◆ **Task directions**: Write out each line below precisely, passing over the pictures.

Collection entries
"""

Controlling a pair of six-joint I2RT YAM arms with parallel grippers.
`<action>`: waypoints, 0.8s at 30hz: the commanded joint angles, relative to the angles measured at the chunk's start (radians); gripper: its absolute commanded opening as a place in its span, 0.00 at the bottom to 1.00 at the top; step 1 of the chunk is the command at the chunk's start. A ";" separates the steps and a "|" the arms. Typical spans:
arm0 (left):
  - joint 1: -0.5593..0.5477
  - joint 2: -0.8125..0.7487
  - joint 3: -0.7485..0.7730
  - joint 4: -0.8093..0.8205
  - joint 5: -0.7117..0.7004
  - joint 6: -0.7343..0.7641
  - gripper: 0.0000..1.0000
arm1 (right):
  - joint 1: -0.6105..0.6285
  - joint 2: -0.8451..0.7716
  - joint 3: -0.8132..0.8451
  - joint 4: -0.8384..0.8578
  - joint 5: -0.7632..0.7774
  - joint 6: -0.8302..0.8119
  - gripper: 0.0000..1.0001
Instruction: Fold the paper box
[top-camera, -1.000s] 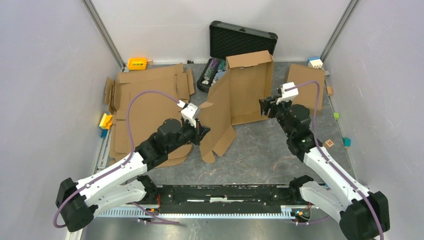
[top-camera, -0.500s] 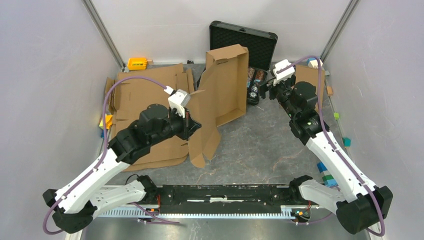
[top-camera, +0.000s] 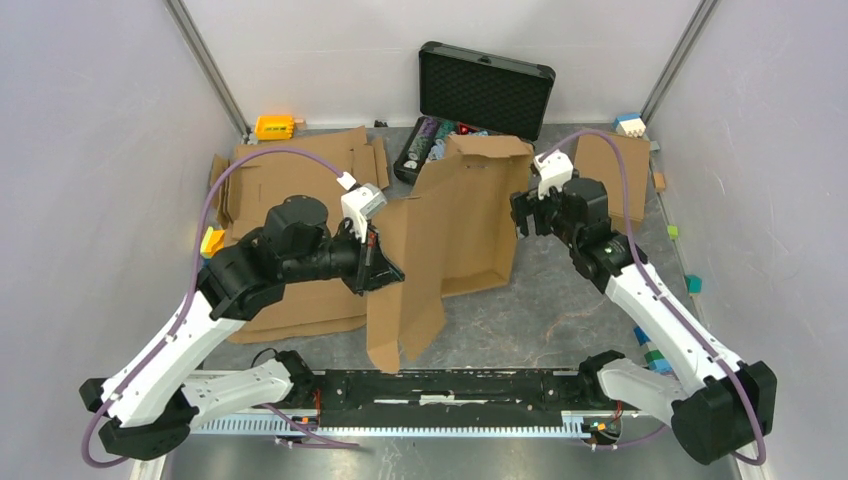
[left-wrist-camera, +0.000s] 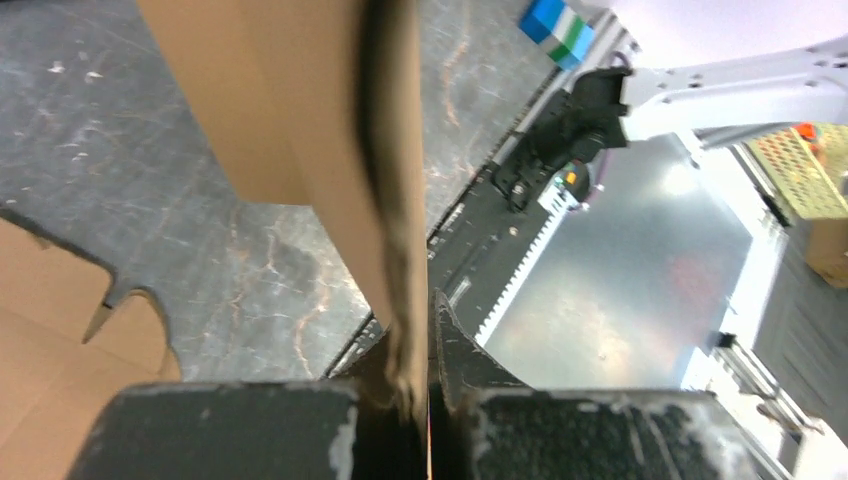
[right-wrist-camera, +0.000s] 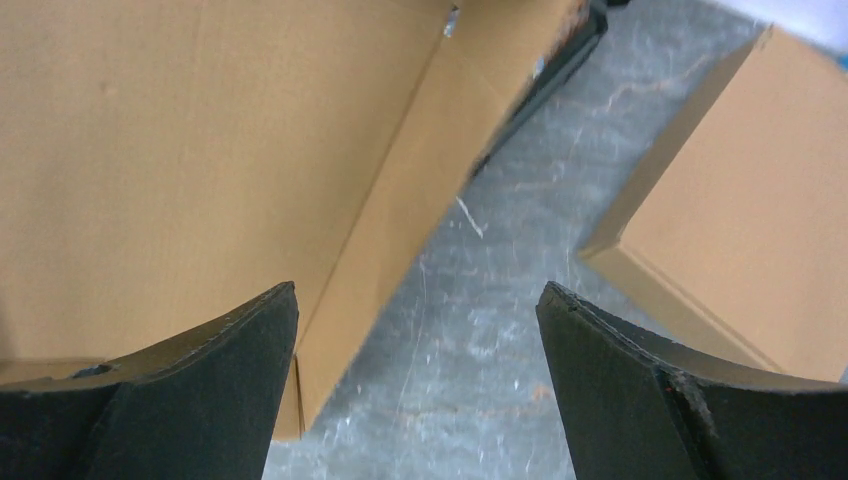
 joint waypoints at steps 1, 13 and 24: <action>0.001 -0.012 0.106 -0.027 0.174 -0.061 0.02 | -0.001 -0.083 -0.044 -0.041 0.063 0.070 0.94; 0.013 0.367 0.303 -0.400 -0.325 0.085 0.54 | -0.001 -0.286 -0.109 -0.213 -0.047 0.231 0.98; 0.016 0.409 0.432 -0.333 -0.589 0.040 1.00 | -0.001 -0.259 -0.109 -0.298 0.069 0.203 0.98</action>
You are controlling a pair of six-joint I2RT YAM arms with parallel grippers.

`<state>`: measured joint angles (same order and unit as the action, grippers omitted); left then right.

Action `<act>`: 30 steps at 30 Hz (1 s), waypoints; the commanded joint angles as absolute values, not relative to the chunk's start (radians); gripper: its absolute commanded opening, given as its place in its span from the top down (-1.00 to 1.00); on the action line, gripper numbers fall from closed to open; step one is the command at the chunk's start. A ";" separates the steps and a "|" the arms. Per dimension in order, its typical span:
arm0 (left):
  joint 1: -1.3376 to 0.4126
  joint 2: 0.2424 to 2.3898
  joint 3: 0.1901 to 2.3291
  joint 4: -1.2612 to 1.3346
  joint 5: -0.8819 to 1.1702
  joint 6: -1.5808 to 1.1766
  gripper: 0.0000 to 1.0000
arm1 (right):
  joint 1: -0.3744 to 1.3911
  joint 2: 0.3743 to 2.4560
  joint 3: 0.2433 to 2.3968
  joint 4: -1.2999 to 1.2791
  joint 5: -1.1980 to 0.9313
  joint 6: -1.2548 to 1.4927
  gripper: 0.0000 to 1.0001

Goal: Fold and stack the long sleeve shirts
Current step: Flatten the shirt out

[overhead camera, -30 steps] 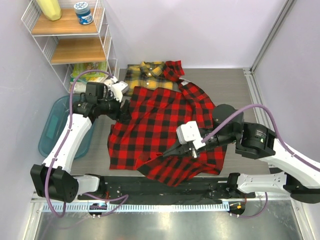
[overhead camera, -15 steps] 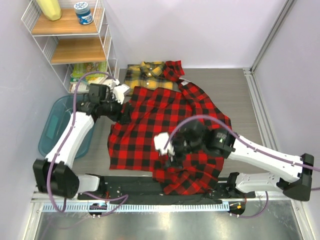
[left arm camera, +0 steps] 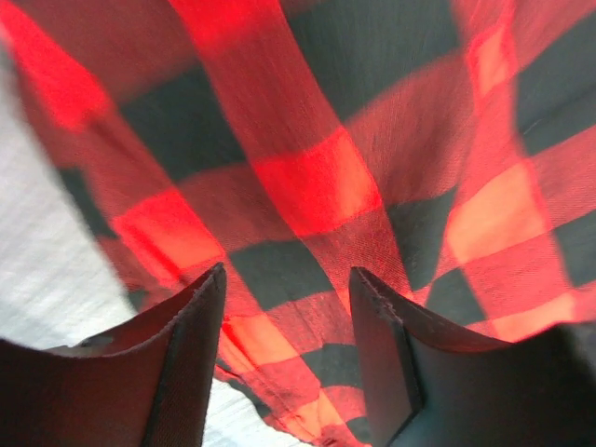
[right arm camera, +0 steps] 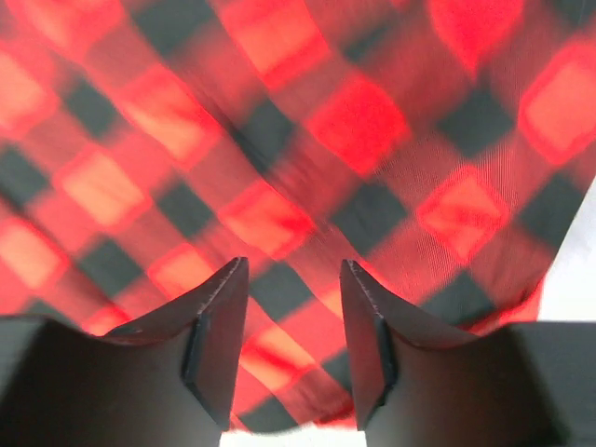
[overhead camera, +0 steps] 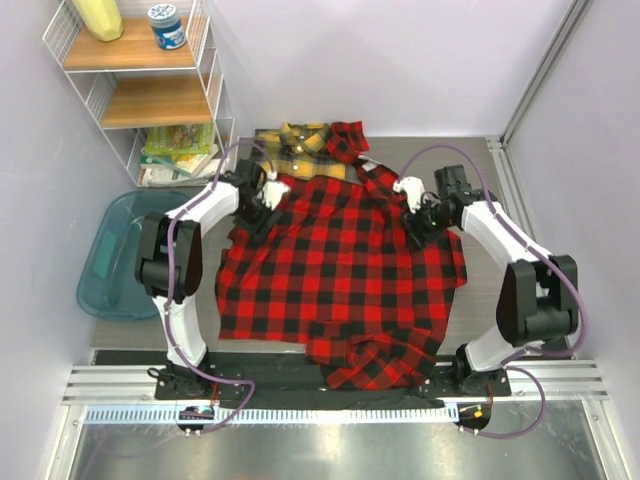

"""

◆ **Expected answer**:
Controlling a pair of six-joint I2RT YAM arms with parallel grippers.
`<action>`: waypoints, 0.8s at 30hz: the commanded joint angles, relative to the angles measured at the chunk's start (radians); gripper: its absolute commanded opening as a place in its span, 0.00 at the bottom to 1.00 at the top; step 1 of the chunk is the command at the chunk's start. A ";" separates the steps and a "|" the arms. Typical spans:
arm0 (left):
  - joint 1: -0.5593..0.5477
  - joint 2: -0.8125..0.7487
  - joint 3: -0.7485..0.7730
  - joint 4: -0.8093..0.8205
  - joint 5: -0.7117..0.7004
  - joint 6: -0.7343..0.7641
  - gripper: 0.0000..1.0000
arm1 (right):
  - joint 1: -0.6105..0.6285
  - joint 2: -0.8451..0.7716
  - joint 3: -0.8132..0.8451
  - joint 4: -0.8384..0.8578
  - joint 5: -0.7632..0.7774
  - joint 6: -0.8302..0.8119
  - gripper: 0.0000..1.0001
Instruction: Fold the paper box
[top-camera, -1.000s] 
[top-camera, -0.500s] 
[top-camera, +0.000s] 
[left-wrist-camera, +0.000s] 
[right-wrist-camera, +0.000s] 
 joint waypoints at steps 1, 13 and 24: <action>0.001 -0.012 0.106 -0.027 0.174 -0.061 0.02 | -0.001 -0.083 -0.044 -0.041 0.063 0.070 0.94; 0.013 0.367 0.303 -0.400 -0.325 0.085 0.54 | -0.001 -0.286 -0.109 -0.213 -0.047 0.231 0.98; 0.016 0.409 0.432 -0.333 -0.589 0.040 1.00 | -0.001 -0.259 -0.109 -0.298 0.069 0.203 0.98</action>
You are controlling a pair of six-joint I2RT YAM arms with parallel grippers.

`<state>`: measured joint angles (same order and unit as the action, grippers omitted); left then right.

Action `<act>`: 30 steps at 30 Hz (1 s), waypoints; the commanded joint angles as absolute values, not relative to the chunk's start (radians); gripper: its absolute commanded opening, given as its place in its span from the top down (-1.00 to 1.00); on the action line, gripper numbers fall from closed to open; step one is the command at the chunk's start. A ";" separates the steps and a "|" the arms. Per dimension in order, its typical span:
arm0 (left):
  joint 1: -1.3376 to 0.4126
  joint 2: 0.2424 to 2.3898
  joint 3: 0.1901 to 2.3291
  joint 4: -1.2612 to 1.3346
  joint 5: -0.8819 to 1.1702
  joint 6: -1.5808 to 1.1766
  gripper: 0.0000 to 1.0000
arm1 (right):
  joint 1: -0.3744 to 1.3911
  joint 2: 0.3743 to 2.4560
  joint 3: 0.2433 to 2.3968
  joint 4: -1.2999 to 1.2791
  joint 5: -1.1980 to 0.9313
  joint 6: -1.2548 to 1.4927
  gripper: 0.0000 to 1.0001

Goal: Fold and stack the long sleeve shirts
Current step: Flatten the shirt out

[overhead camera, -30 steps] 
[overhead camera, -15 steps] 
[left arm camera, +0 steps] 
[right arm camera, +0 steps] 
[overhead camera, +0 steps] 

The work on this exercise is finished.